Give back, word for word, the lines in the listing below from the one holding "Trace the outline of the black mounting" down to the one holding "Trace the outline of the wire.", both ends included.

------ Data extracts ------

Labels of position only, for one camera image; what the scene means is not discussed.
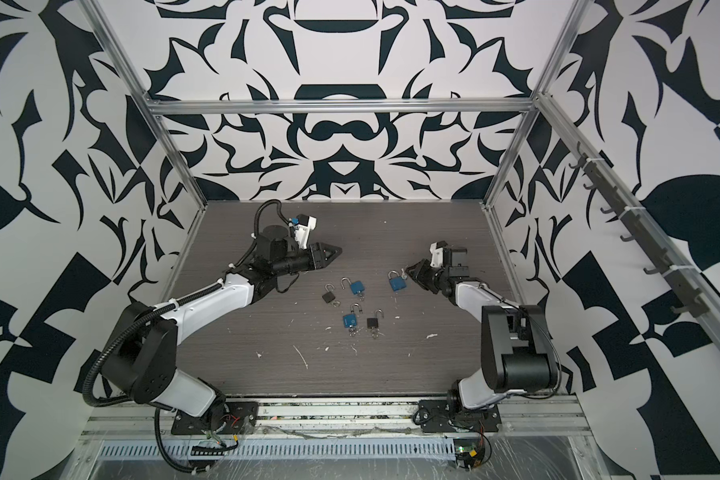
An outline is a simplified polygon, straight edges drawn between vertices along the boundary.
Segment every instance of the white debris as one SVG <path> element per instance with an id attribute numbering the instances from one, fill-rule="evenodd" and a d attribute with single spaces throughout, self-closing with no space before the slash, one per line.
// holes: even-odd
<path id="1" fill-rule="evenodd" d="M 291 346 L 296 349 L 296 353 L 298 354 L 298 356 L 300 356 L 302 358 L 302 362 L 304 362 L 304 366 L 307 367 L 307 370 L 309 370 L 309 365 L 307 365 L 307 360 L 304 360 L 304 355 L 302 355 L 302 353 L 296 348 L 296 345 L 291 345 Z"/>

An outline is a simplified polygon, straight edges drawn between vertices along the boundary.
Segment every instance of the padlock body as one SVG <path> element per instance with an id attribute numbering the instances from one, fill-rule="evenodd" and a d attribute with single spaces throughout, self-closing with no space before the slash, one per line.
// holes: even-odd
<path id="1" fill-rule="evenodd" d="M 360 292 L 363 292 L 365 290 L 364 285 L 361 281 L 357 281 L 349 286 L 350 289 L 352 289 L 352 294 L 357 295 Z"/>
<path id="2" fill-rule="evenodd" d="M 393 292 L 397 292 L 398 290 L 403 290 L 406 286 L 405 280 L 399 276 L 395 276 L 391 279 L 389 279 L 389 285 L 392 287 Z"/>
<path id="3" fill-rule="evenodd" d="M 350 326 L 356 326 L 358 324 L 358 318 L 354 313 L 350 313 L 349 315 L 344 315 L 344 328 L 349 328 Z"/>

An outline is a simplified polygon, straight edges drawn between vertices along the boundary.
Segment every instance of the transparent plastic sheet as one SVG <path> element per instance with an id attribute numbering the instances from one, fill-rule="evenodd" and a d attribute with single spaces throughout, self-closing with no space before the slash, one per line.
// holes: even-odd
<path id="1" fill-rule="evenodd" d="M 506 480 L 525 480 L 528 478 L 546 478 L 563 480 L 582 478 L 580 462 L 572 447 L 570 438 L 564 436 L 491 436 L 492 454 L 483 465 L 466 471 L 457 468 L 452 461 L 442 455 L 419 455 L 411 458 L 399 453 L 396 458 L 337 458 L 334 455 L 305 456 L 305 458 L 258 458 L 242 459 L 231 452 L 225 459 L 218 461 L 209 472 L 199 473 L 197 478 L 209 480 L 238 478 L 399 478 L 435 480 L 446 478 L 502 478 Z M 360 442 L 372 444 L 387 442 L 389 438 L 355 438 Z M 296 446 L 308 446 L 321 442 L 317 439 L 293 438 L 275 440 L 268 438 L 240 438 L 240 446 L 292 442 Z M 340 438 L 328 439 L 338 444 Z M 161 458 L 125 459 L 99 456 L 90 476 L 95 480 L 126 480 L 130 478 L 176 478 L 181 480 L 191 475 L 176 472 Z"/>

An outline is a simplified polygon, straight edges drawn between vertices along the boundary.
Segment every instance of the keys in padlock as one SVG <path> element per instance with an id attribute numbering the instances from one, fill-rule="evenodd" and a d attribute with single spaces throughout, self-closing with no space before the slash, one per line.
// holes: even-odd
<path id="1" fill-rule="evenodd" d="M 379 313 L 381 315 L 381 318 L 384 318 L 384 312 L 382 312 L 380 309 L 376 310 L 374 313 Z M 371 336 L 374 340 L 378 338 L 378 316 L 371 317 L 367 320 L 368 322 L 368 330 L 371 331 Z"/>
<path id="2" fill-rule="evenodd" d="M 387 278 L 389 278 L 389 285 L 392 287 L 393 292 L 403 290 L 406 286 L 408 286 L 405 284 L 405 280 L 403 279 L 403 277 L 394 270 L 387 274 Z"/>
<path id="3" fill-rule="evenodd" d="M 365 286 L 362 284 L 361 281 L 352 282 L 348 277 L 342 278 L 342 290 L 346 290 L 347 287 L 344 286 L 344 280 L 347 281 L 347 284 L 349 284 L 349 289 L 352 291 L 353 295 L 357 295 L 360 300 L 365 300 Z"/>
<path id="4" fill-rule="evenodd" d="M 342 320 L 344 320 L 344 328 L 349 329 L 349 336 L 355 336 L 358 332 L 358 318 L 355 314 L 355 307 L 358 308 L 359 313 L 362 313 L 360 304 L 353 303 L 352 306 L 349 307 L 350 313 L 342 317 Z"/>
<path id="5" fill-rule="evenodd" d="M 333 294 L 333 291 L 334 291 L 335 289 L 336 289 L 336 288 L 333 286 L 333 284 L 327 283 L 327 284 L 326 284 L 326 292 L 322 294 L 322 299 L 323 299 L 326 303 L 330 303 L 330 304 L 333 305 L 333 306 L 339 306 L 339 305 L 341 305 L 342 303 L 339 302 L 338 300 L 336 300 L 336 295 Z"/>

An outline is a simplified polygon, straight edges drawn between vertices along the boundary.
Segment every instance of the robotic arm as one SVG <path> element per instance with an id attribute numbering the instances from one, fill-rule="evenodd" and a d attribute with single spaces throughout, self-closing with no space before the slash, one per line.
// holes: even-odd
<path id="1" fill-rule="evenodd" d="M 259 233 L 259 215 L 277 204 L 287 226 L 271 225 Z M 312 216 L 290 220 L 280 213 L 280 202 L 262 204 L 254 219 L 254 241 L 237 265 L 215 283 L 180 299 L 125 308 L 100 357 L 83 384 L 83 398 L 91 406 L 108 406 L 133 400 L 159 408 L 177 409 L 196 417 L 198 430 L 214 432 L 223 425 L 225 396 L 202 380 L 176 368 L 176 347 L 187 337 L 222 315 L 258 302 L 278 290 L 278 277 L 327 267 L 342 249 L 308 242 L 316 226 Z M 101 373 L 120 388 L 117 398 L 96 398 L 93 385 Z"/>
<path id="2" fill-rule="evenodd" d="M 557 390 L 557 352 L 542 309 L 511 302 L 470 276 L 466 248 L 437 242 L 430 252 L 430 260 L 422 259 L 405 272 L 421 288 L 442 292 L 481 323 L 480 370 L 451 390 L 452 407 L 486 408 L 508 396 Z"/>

------
------ Data extracts ------

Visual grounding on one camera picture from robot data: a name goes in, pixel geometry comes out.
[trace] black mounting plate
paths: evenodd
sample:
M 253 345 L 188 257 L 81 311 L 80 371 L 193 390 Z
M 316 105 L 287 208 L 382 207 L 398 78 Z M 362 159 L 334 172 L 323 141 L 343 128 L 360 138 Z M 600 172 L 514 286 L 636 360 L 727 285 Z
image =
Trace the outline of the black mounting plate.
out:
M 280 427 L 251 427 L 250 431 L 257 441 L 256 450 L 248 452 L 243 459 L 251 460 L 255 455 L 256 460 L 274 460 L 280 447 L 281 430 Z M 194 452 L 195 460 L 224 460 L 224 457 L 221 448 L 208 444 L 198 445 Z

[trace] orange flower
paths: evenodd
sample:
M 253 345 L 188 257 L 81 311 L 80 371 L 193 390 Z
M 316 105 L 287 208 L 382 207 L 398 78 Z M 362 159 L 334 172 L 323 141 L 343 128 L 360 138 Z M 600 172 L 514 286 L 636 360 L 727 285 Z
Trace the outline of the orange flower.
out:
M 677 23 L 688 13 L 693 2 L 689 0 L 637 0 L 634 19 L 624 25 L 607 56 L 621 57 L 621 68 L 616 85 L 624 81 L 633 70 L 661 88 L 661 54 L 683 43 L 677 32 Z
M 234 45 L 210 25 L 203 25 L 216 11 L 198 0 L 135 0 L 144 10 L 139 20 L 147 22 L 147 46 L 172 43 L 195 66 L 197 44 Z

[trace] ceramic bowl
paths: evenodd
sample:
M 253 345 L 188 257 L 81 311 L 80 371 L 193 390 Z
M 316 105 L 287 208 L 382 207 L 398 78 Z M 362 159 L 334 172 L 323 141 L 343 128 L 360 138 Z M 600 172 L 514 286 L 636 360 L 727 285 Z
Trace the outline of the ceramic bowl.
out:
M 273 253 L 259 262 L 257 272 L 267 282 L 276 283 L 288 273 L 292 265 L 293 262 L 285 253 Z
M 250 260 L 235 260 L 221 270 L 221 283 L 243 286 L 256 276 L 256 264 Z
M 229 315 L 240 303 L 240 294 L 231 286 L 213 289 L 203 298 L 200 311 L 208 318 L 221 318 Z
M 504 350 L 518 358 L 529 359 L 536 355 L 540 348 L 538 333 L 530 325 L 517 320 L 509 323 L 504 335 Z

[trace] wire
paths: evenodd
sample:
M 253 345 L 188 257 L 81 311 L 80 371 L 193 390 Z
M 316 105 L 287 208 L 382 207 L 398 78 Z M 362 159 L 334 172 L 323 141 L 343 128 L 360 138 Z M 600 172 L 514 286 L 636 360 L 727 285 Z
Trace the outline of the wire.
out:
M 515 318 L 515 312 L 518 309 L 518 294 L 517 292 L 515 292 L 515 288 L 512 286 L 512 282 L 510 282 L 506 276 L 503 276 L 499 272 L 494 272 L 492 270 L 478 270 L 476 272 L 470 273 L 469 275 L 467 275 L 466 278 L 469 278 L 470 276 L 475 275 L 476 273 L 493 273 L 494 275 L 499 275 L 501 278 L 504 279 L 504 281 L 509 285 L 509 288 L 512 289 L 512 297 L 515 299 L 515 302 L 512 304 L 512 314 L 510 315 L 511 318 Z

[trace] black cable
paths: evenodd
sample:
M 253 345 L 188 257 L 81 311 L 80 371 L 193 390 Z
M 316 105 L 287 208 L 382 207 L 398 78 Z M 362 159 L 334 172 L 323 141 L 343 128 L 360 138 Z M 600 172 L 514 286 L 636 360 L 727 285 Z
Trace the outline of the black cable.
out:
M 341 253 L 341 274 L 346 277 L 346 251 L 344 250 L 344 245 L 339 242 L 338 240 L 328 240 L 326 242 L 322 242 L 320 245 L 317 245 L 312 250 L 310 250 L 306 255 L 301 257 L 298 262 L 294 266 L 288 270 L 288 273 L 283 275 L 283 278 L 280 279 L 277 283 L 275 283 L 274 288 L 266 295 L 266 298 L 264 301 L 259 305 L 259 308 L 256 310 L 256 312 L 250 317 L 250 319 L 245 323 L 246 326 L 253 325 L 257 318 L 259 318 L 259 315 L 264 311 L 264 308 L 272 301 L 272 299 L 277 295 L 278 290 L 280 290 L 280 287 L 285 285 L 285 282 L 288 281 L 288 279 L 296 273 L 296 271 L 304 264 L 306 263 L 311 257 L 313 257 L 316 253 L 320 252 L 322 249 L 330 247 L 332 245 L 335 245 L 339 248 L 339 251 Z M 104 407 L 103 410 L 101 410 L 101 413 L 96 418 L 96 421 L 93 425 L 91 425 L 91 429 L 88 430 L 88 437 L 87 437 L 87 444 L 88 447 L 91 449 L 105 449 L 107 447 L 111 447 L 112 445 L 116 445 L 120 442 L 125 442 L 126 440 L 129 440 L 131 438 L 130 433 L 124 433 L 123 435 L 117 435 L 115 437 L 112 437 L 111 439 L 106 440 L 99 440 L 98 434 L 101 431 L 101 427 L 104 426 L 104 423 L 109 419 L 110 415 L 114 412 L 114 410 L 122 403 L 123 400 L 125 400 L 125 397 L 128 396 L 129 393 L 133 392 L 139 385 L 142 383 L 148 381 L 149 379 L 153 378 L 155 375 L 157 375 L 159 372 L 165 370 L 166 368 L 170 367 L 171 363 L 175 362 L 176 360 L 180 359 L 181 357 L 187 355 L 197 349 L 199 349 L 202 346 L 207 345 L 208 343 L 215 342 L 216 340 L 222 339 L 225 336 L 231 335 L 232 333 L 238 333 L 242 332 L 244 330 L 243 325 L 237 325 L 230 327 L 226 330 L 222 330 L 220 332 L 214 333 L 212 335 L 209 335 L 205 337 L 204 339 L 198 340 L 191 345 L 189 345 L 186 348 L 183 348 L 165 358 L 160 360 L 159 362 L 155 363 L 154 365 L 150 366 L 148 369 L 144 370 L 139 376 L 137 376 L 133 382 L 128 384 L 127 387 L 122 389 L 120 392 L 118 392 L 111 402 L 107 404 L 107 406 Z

------

**Expected answer**
Trace the outline of the black mounting plate.
out:
M 280 427 L 251 427 L 250 431 L 257 441 L 256 450 L 248 452 L 243 459 L 251 460 L 255 455 L 256 460 L 274 460 L 280 447 L 281 430 Z M 194 452 L 195 460 L 224 460 L 224 457 L 221 448 L 208 444 L 198 445 Z

[trace] orange flower
paths: evenodd
sample:
M 253 345 L 188 257 L 81 311 L 80 371 L 193 390 Z
M 316 105 L 287 208 L 382 207 L 398 78 Z M 362 159 L 334 172 L 323 141 L 343 128 L 360 138 Z M 600 172 L 514 286 L 636 360 L 727 285 Z
Trace the outline of the orange flower.
out:
M 677 23 L 688 13 L 693 2 L 689 0 L 637 0 L 634 19 L 624 25 L 607 56 L 621 57 L 621 68 L 616 85 L 624 81 L 633 70 L 661 88 L 661 54 L 683 43 L 677 32 Z
M 234 45 L 210 25 L 203 25 L 216 11 L 198 0 L 135 0 L 144 10 L 139 20 L 147 22 L 147 46 L 172 43 L 195 66 L 197 44 Z

[trace] ceramic bowl
paths: evenodd
sample:
M 253 345 L 188 257 L 81 311 L 80 371 L 193 390 Z
M 316 105 L 287 208 L 382 207 L 398 78 Z M 362 159 L 334 172 L 323 141 L 343 128 L 360 138 Z M 600 172 L 514 286 L 636 360 L 727 285 Z
Trace the outline of the ceramic bowl.
out:
M 273 253 L 259 262 L 257 272 L 267 282 L 276 283 L 288 273 L 292 265 L 293 262 L 285 253 Z
M 250 260 L 235 260 L 221 270 L 221 283 L 243 286 L 256 276 L 256 264 Z
M 229 315 L 240 303 L 240 294 L 231 286 L 213 289 L 203 298 L 200 311 L 208 318 L 221 318 Z
M 504 350 L 518 358 L 529 359 L 536 355 L 540 348 L 538 333 L 530 325 L 517 320 L 509 323 L 504 335 Z

[trace] wire
paths: evenodd
sample:
M 253 345 L 188 257 L 81 311 L 80 371 L 193 390 Z
M 316 105 L 287 208 L 382 207 L 398 78 Z M 362 159 L 334 172 L 323 141 L 343 128 L 360 138 Z M 600 172 L 514 286 L 636 360 L 727 285 Z
Trace the outline of the wire.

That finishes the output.